Godfrey Maximillian dejó por un momento de pasearse y levantó los ojos de las páginas del libro.

—Los hombres que Euen encontró formaban parte de una procesión que iba de Berna al santuario de la abadía de san Walburga. Mírales la espalda. Esas laceraciones son de látigos con puntas de hierro. Creen que la flagelación nos devolverá el sol.

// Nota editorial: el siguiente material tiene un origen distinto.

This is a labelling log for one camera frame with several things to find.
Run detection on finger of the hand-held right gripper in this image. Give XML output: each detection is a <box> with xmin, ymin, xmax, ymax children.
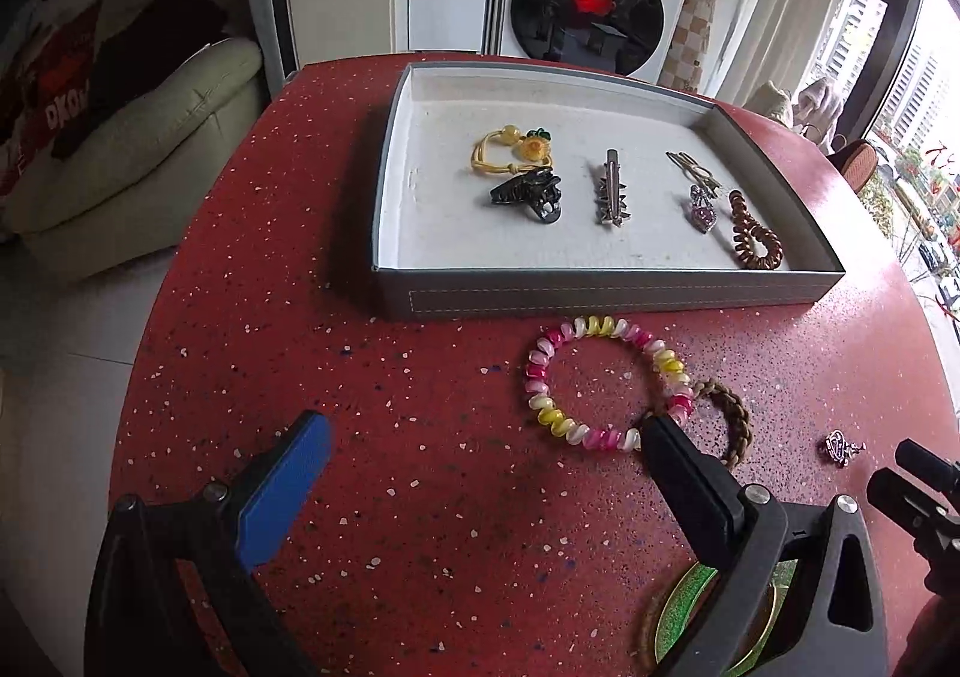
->
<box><xmin>866</xmin><ymin>468</ymin><xmax>960</xmax><ymax>573</ymax></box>
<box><xmin>896</xmin><ymin>438</ymin><xmax>960</xmax><ymax>490</ymax></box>

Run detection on person's right forearm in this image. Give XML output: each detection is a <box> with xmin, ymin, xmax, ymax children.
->
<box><xmin>892</xmin><ymin>591</ymin><xmax>960</xmax><ymax>677</ymax></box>

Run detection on green bangle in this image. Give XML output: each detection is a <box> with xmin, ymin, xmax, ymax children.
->
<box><xmin>637</xmin><ymin>561</ymin><xmax>800</xmax><ymax>677</ymax></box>

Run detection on gold hair clip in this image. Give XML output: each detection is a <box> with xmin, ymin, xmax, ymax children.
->
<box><xmin>666</xmin><ymin>150</ymin><xmax>725</xmax><ymax>194</ymax></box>

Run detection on silver brooch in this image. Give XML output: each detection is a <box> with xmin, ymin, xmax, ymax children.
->
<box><xmin>823</xmin><ymin>429</ymin><xmax>866</xmax><ymax>468</ymax></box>

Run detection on brown braided bracelet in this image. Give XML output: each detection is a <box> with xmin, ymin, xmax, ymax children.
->
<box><xmin>690</xmin><ymin>379</ymin><xmax>753</xmax><ymax>472</ymax></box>

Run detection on pink yellow spiral hair tie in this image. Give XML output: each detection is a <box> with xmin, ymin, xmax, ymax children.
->
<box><xmin>525</xmin><ymin>315</ymin><xmax>697</xmax><ymax>454</ymax></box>

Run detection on silver spiked hair clip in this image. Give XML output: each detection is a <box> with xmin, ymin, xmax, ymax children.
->
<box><xmin>595</xmin><ymin>149</ymin><xmax>631</xmax><ymax>229</ymax></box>

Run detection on yellow flower hair tie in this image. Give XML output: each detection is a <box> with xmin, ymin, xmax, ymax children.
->
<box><xmin>471</xmin><ymin>124</ymin><xmax>554</xmax><ymax>177</ymax></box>

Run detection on purple crystal hair clip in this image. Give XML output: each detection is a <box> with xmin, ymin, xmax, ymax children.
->
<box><xmin>688</xmin><ymin>184</ymin><xmax>721</xmax><ymax>235</ymax></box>

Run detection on black claw hair clip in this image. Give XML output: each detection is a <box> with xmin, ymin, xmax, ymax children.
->
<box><xmin>489</xmin><ymin>169</ymin><xmax>563</xmax><ymax>226</ymax></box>

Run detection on red printed blanket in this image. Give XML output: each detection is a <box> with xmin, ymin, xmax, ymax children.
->
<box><xmin>0</xmin><ymin>0</ymin><xmax>106</xmax><ymax>198</ymax></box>

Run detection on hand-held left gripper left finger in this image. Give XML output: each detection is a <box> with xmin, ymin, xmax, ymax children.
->
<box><xmin>84</xmin><ymin>411</ymin><xmax>332</xmax><ymax>677</ymax></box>

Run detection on checkered cloth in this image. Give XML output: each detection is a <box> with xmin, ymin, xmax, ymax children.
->
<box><xmin>660</xmin><ymin>0</ymin><xmax>721</xmax><ymax>94</ymax></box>

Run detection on beige cloth bundle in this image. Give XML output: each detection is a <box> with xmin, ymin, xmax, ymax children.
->
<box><xmin>742</xmin><ymin>77</ymin><xmax>845</xmax><ymax>153</ymax></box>

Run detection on grey tray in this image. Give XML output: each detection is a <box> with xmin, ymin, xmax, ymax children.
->
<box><xmin>371</xmin><ymin>62</ymin><xmax>847</xmax><ymax>322</ymax></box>

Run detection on black clothes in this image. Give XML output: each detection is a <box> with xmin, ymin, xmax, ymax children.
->
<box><xmin>52</xmin><ymin>0</ymin><xmax>230</xmax><ymax>160</ymax></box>

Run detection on brown spiral hair tie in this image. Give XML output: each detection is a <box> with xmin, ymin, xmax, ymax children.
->
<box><xmin>727</xmin><ymin>189</ymin><xmax>785</xmax><ymax>271</ymax></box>

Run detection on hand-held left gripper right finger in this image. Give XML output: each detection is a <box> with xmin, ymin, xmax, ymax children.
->
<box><xmin>640</xmin><ymin>413</ymin><xmax>890</xmax><ymax>677</ymax></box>

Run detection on pale green sofa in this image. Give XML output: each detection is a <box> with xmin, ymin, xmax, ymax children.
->
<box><xmin>0</xmin><ymin>35</ymin><xmax>265</xmax><ymax>280</ymax></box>

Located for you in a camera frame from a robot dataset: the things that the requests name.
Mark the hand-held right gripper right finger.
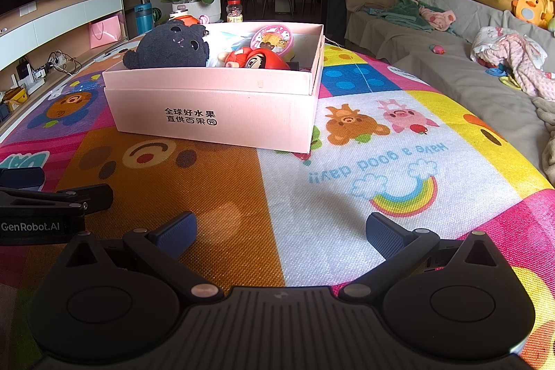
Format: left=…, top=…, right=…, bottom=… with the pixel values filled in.
left=338, top=212, right=504, bottom=302

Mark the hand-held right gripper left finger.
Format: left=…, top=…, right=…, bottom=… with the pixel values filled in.
left=58, top=211, right=225, bottom=301

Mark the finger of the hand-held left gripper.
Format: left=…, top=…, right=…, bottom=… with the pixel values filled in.
left=0, top=184, right=114, bottom=218
left=0, top=168, right=46, bottom=191

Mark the pink cardboard box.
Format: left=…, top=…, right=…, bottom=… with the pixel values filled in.
left=102, top=22, right=325, bottom=154

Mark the black plush toy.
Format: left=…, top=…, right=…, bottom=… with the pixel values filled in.
left=122, top=22, right=212, bottom=70

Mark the figurine doll keychain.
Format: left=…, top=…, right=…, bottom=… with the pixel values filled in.
left=217, top=49, right=244, bottom=68

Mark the red daruma doll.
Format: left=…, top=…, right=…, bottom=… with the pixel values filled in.
left=236, top=48, right=291, bottom=71

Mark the blue white tissue packet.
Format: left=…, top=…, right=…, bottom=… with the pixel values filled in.
left=208, top=31, right=253, bottom=66

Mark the pink round picture toy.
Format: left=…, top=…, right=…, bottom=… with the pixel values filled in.
left=250, top=24, right=296, bottom=53

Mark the colourful cartoon table mat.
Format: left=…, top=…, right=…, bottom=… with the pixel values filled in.
left=0, top=34, right=555, bottom=370

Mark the white power strip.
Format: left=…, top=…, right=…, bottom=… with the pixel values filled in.
left=45, top=51, right=76, bottom=74

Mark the pink gift bag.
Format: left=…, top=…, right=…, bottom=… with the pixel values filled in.
left=89, top=15, right=124, bottom=49

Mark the grey sofa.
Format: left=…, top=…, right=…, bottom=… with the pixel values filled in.
left=344, top=0, right=555, bottom=175

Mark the blue thermos bottle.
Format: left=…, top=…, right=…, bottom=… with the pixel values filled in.
left=134, top=0, right=154, bottom=36

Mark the grey knitted blanket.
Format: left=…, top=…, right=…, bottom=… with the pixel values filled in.
left=532, top=97, right=555, bottom=175

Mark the orange round toy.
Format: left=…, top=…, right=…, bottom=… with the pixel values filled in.
left=167, top=15, right=209, bottom=25

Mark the pink piggy garment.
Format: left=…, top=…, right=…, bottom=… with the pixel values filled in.
left=418, top=6, right=456, bottom=33

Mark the green cloth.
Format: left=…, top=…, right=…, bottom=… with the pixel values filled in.
left=377, top=0, right=423, bottom=26

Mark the red lid clear jar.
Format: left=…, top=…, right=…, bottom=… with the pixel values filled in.
left=226, top=0, right=244, bottom=23

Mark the yellow duck toy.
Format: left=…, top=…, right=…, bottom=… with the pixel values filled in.
left=511, top=0, right=555, bottom=29

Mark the white wall shelf unit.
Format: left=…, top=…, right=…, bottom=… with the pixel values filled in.
left=0, top=0, right=126, bottom=123

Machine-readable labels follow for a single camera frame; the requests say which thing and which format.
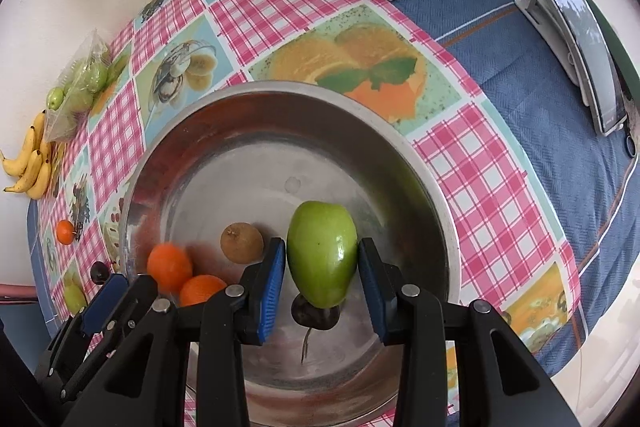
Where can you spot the yellow banana bunch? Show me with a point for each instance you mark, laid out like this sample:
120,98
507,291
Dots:
30,167

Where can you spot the small black loop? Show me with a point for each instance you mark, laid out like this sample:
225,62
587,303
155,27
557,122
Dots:
629,147

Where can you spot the green jujube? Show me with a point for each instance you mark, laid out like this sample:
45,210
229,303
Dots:
320,252

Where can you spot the brown longan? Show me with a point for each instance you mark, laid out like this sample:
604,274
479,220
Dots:
241,243

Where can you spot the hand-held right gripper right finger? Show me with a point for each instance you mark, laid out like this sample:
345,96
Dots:
375,297

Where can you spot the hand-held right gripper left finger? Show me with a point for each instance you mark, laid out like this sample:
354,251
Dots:
270,292

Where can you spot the dark purple plum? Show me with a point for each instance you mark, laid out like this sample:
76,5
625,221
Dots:
100,272

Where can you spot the bag of green fruits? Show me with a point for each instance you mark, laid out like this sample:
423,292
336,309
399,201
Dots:
62,124

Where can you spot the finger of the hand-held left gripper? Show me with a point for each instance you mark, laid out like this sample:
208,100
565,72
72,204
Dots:
102,302
140,297

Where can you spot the orange mandarin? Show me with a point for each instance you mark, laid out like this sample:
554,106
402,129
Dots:
65,232
170,267
200,289

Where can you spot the heap of small green jujubes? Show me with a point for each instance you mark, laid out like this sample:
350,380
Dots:
92,79

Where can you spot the pink checked printed tablecloth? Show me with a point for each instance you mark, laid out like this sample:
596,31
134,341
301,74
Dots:
475,187

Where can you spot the dark red cherry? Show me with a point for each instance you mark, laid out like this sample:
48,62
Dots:
320,318

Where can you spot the stainless steel basin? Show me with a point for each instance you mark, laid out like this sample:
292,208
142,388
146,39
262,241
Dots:
240,157

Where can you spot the green mango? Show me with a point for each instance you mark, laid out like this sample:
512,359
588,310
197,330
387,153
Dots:
75,297

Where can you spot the smartphone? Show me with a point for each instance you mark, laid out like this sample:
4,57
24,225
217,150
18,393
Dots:
585,37

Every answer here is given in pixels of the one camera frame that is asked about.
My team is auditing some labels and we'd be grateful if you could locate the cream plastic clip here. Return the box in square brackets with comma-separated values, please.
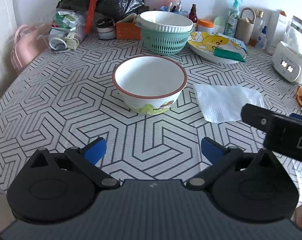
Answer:
[65, 33, 79, 51]

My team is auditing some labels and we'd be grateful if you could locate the clear plastic bag of packets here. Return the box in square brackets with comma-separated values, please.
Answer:
[37, 8, 87, 54]

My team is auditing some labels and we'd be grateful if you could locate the white jar with orange lid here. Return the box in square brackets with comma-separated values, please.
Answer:
[197, 19, 214, 33]

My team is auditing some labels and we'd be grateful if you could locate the yellow cartoon plate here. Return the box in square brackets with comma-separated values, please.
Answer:
[187, 31, 248, 64]

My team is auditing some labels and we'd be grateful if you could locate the beige holder with handle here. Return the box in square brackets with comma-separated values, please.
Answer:
[235, 7, 256, 45]

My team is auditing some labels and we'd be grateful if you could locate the teal plastic colander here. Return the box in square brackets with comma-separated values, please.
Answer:
[136, 21, 194, 55]

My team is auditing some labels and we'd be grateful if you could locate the white electric appliance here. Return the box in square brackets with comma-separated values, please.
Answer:
[271, 41, 302, 84]

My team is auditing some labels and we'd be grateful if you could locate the geometric patterned tablecloth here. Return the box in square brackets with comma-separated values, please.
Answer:
[0, 31, 302, 230]

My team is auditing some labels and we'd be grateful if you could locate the clear plastic pouch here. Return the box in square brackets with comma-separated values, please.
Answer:
[283, 16, 302, 64]

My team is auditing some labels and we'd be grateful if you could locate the round black and white jar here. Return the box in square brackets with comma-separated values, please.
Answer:
[96, 17, 116, 40]

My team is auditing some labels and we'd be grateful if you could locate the white bowl with brown rim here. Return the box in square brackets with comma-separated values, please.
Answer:
[112, 56, 188, 116]

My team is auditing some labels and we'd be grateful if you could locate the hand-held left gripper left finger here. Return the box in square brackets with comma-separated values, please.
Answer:
[28, 138, 120, 189]

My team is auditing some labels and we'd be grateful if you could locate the green and white deodorant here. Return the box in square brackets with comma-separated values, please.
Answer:
[213, 16, 226, 34]

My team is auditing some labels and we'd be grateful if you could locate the teal spray bottle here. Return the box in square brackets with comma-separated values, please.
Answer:
[225, 0, 244, 38]

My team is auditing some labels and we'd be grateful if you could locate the small bottle with blue label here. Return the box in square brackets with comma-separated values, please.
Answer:
[256, 25, 268, 50]

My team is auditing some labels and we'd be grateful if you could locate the pink backpack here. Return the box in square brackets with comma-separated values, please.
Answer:
[11, 25, 45, 72]

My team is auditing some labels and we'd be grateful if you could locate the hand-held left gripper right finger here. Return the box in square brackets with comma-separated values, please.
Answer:
[186, 137, 279, 190]

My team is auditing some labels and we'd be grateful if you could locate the white carton box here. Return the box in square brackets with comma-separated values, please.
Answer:
[266, 10, 291, 54]

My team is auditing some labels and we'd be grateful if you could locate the orange cardboard box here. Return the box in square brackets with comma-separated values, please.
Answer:
[114, 21, 142, 40]

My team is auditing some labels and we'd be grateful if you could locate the red plastic bag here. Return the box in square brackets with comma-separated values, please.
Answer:
[85, 0, 106, 33]

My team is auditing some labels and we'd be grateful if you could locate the blue container with pens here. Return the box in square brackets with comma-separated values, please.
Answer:
[160, 2, 189, 18]

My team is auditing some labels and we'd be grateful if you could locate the clear bottle with gold cap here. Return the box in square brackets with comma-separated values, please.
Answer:
[251, 10, 265, 47]

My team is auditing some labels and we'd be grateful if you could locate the brown dropper bottle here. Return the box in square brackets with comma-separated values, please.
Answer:
[189, 4, 198, 24]

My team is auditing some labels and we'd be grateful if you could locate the green scouring pad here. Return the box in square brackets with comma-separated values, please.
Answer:
[213, 48, 246, 63]

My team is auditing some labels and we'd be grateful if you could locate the white paper towel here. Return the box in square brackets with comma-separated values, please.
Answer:
[193, 84, 265, 123]

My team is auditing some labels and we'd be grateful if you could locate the white ribbed bowl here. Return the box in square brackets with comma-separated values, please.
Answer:
[139, 10, 193, 33]

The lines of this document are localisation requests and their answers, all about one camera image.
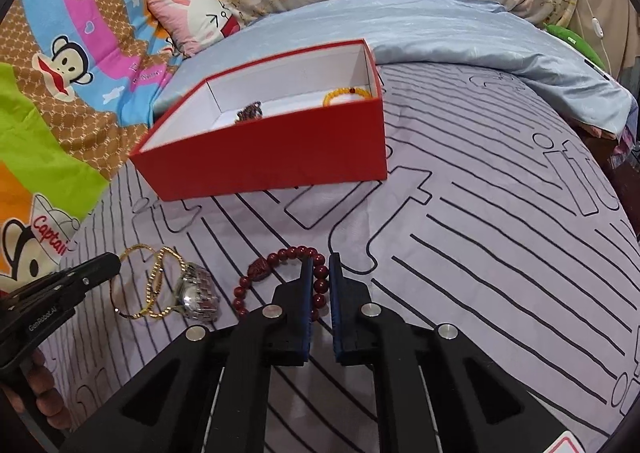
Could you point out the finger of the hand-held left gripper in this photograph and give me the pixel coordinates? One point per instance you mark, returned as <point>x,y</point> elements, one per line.
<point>60,288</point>

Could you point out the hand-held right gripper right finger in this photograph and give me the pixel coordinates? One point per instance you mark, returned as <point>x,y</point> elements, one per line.
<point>336,318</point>

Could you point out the thin gold bangle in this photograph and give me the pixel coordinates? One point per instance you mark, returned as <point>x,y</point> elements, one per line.
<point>131,249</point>

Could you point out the light blue quilt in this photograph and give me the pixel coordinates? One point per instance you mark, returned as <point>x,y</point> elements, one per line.
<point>450,33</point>

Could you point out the silver metal watch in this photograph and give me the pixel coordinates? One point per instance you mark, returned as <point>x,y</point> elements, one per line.
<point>195,295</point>

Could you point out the green plush toy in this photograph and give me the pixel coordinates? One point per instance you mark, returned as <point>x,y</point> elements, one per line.
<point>575,40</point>

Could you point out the beige curtain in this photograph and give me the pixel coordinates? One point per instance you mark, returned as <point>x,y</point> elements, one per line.
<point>617,33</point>

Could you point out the pink cartoon pillow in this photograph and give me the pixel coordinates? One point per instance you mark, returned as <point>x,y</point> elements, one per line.
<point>195,18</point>

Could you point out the small black flat object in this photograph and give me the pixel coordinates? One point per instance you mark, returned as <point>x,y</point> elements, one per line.
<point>597,69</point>

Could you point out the cartoon monkey blanket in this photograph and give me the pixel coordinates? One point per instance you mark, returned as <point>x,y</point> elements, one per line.
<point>65,83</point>

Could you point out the red cardboard box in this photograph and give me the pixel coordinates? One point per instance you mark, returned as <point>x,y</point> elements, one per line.
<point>280,153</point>

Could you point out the person's left hand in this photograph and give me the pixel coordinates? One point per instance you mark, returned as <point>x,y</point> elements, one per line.
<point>37,383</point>

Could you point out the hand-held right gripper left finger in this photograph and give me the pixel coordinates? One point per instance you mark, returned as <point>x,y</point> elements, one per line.
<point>306,318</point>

El parecido que había entre Robert Anselm y Godfrey Maximillian, el hombre calvo y el barbudo, era quizá nada más que la anchura del pecho, la resonancia de la voz. Fuera producto o no de una actividad sexual reciente, después de un largo periodo de celibato, Ash se encontró de pronto siendo consciente de la diferencia, de la virilidad. No estaba acostumbrada a pensar así; era algo relacionado con el aspecto físico más que con los prejuicios.

—Volveré a ver a Quesada —informó a Anselm, y se volvió hacia Godfrey cuando el otro bajó las escaleras—. Si no es un eclipse, ¿entonces algún tipo de brujería, un milagro negro...?

Godfrey hizo una pausa al lado de la mesa de caballete, como si los garabatos astrológicos de Angelotti pudieran conmover de algún modo sus lecturas bíblicas.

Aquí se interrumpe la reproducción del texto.